Before printing, remove every picture; then print the lines below exactly, from the first line through the line containing "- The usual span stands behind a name".

━━━ RAW DATA

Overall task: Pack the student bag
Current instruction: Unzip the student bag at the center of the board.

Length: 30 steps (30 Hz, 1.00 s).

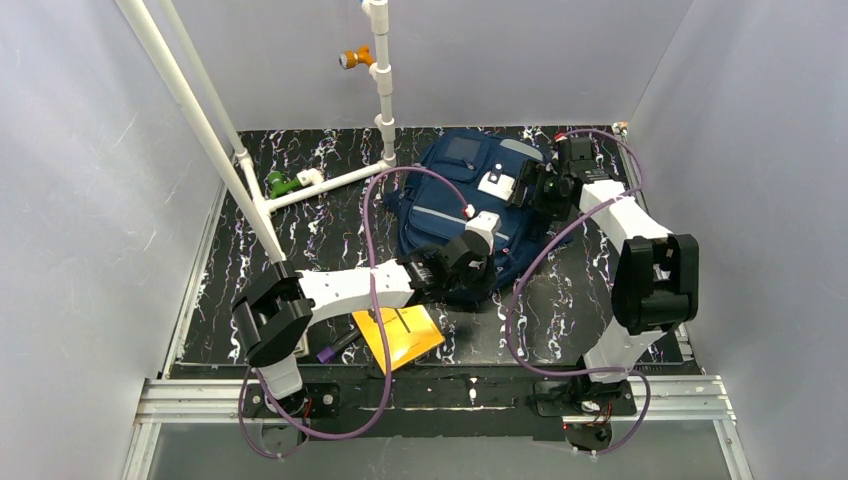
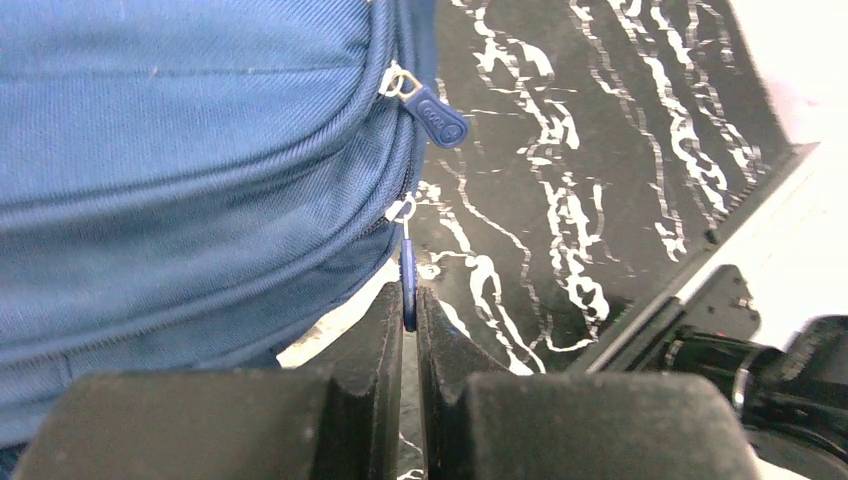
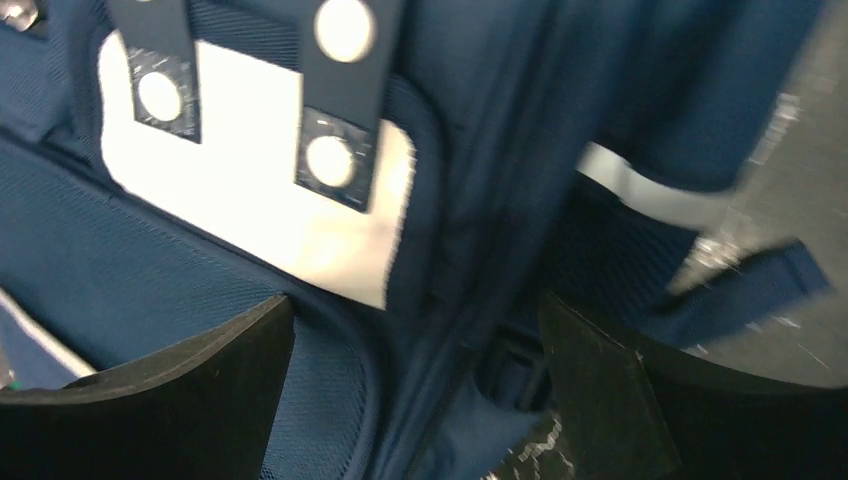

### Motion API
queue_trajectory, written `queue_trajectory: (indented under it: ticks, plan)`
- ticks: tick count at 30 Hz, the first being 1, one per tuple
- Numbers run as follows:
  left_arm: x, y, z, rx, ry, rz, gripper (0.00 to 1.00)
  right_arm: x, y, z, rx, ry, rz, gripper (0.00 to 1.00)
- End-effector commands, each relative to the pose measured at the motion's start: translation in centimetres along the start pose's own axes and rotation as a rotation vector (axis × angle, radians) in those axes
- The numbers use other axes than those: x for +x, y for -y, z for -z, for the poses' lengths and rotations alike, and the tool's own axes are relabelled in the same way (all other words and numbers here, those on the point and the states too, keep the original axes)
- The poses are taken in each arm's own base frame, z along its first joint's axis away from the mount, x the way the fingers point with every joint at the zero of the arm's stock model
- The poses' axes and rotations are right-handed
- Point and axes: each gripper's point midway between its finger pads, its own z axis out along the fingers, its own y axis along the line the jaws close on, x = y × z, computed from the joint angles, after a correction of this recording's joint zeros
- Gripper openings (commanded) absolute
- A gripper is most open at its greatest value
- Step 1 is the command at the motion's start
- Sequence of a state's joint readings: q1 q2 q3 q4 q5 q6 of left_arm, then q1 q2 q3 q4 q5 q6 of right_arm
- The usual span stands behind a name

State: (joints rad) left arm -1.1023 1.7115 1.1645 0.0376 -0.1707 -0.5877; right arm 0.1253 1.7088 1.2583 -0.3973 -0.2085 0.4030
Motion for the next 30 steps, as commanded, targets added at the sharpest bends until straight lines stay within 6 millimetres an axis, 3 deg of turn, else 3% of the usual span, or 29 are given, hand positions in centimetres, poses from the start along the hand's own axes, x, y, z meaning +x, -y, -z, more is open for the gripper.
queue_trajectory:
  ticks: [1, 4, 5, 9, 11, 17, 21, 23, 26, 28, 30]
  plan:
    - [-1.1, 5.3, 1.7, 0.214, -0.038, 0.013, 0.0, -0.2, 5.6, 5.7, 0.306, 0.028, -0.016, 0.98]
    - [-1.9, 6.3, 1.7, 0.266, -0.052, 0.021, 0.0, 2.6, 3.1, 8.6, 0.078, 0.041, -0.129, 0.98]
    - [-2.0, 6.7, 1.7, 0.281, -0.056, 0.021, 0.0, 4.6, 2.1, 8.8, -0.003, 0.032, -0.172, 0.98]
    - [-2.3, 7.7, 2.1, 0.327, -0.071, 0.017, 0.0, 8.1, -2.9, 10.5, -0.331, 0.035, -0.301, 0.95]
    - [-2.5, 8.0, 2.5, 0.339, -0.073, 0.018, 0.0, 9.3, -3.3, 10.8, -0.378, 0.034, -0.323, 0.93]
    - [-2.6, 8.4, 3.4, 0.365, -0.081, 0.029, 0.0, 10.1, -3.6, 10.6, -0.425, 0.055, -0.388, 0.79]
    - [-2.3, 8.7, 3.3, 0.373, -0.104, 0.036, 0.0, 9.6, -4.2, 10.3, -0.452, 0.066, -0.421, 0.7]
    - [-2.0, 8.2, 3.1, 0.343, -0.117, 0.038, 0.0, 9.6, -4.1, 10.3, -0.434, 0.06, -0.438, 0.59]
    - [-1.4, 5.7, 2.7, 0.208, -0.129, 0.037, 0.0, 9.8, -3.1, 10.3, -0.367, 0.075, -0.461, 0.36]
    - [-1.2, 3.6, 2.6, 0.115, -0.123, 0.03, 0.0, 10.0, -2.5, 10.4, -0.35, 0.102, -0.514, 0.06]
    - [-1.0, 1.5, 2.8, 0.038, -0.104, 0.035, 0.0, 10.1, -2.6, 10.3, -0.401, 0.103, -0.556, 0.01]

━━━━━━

EXERCISE RESULT:
Overall task: Pack the student bag
Current instruction: Unzip the student bag at the center of the board.

Length: 30 steps (30 Hz, 1.00 s).


### Motion API
queue_trajectory, written `queue_trajectory: (indented under it: ticks, plan)`
- ticks: tick count at 30 Hz, the first being 1, one per tuple
- Numbers run as follows:
  left_arm: x, y, z, rx, ry, rz, gripper (0.00 to 1.00)
  right_arm: x, y, z, rx, ry, rz, gripper (0.00 to 1.00)
- End-effector commands, each relative to the pose measured at the motion's start: translation in centimetres along the start pose's own axes and rotation as a rotation vector (axis × angle, radians) in those axes
- The numbers use other axes than those: x for +x, y for -y, z for -z, for the poses' lengths and rotations alike, and the tool's own axes are relabelled in the same way (all other words and numbers here, those on the point and the states too, keep the original axes)
- The poses are taken in each arm's own base frame, z along its first joint's axis away from the mount, x the way the fingers point with every joint at the zero of the arm's stock model
- The poses' axes and rotations are right-handed
- Point and axes: each gripper's point midway between its finger pads, its own z axis out along the fingers, its own y axis along the line the jaws close on, x = y × z, computed from the joint angles, after a correction of this recording's joint zeros
- Gripper openings (commanded) absolute
- A gripper is most open at its greatest value
- Step 1 is the command at the motion's start
- Sequence of a state's joint readings: q1 q2 q3 q4 q5 q6 of left_arm, then q1 q2 q3 q4 q5 q6 of right_arm
- The usual span stands behind a name

No more output will be given for this exercise.